I may sound like something of a scold here, but I am a bit undone by those persons who profess to be followers of Jesus Christ who are engaged in the anti-immigrant protest, especially as it pertains to those of the Islamic community. Many of such protesters are a part of those churches that, ostensibly, put a high priority on global missions. It’s something of an oxymoron, don’t you think? I always assumed that when our gospel says that “God so loved the world,” that that world included the huge number of its population who are part of the Islamic faith—right? Many of those persons and churches even send missionaries to Islamic countries, at great risk to the missionaries themselves, … but when large numbers of Islamic folk seek escape from their own countries, and seek refuge in ours, … many of these same, ostensibly Christian, folk raise their voice in protest. Such a contradiction.

Jesus had a way of destroying ethnic caricatures in his own ministry. When asked by an inquirer about who might be his neighbor, Jesus told his parable of the Good Samaritan. Now, one has to realize that the Jewish folk were more than a bit mildly hateful toward the Samaritans. The Samaritans were half-breeds, enemies of Israel, unclean, and anything else bad you can say about such an ethnic group. So, in the parable a chap is beaten up and robbed by bandits and left in the ditch. Jesus “goes for the jugular vein” of Jewish prejudice, and makes those who see the wounded man, but don’t want to get involved—a priest and a temple lawyer (maybe a theology professor and an evangelical pastor)—or to defile themselves religiously, as they hasten on their way to church meetings in Jerusalem. But then, who comes along but a despised Samaritan, who acts compassionately, at personal inconvenience and expense, binds up the man’s wounds, pours in oil and wine, put him on his donkey, and takes him to an inn where he pays the bill for the man’s care. Who is the neighbor? The despised Samaritan, of course.

So, I live in the suburbs of Atlanta, Georgia. We now have Hindu temples spotted around the metropolitan area, and a handsome Islamic mosque right behind Georgia Tech in mid-town Atlanta.
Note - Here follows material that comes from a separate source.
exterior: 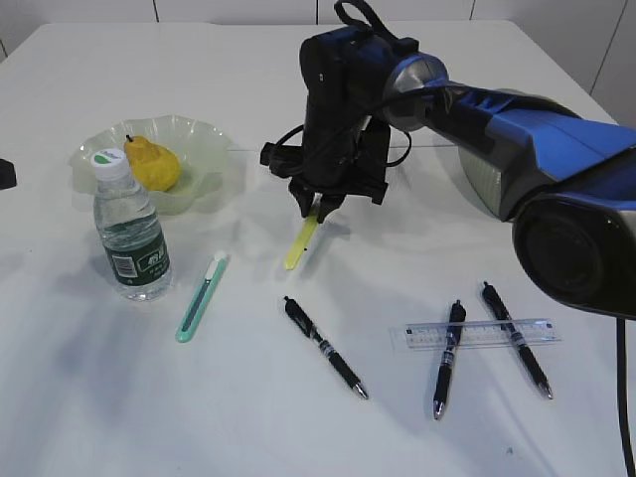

These are our neighbors. And God has reconciled the world to himself in Jesus Christ, and has given to each of us the ministry of reconciliation. Those un-reached Islamic folk, who lived in nations hostile to the Christian faith, have now come here, and if there is anyone who should become their neighbors and offer to them the hospitality the so deserve from us, it is the Christian community. How else will they discover God’s recreating grace and love?

Our gospel says that while we were enemies to God, he loved us and gave us his Son, so that we ought also not to be too rough on others. Jesus taught his followers that they are blessed when they do good to those who despitefully use us and persecute us. We are to love as God loves us, and that includes those who are new and strange to us, and who are the adherents of other religions. But it just may be one of the great missionary moments of the church’s history, when God brings migrants into our neighborhood, and within the scope of our hospitality and love, and makes of us the incarnation of his love for all humankind. The Great Commission sends the church to make disciples of every nation/ethnic group, and that includes those who are followers of Islam. Truth be told, I don’t have many Muslim folk in my circle of neighbors and contacts, but when I do meet such at check-out counters, I can, and do, look for opportunities to inquire if they are finding their relocation satisfactory, and to wish them well—I as a follower of their Prophet Isa (Jesus), of which the Quran has good things to say. In this new 2017, I can pray that the Christian community will be at the forefront of advocacy for hospitality to our Islamic neighbors, and that when we encounter anti-Muslim diatribes, that we will be quick to rebuke such. This present global context of our 2017 lives is very, very multi-ethnic. This is the world that God so loved that he gave his Son … “who moved into the neighborhood.”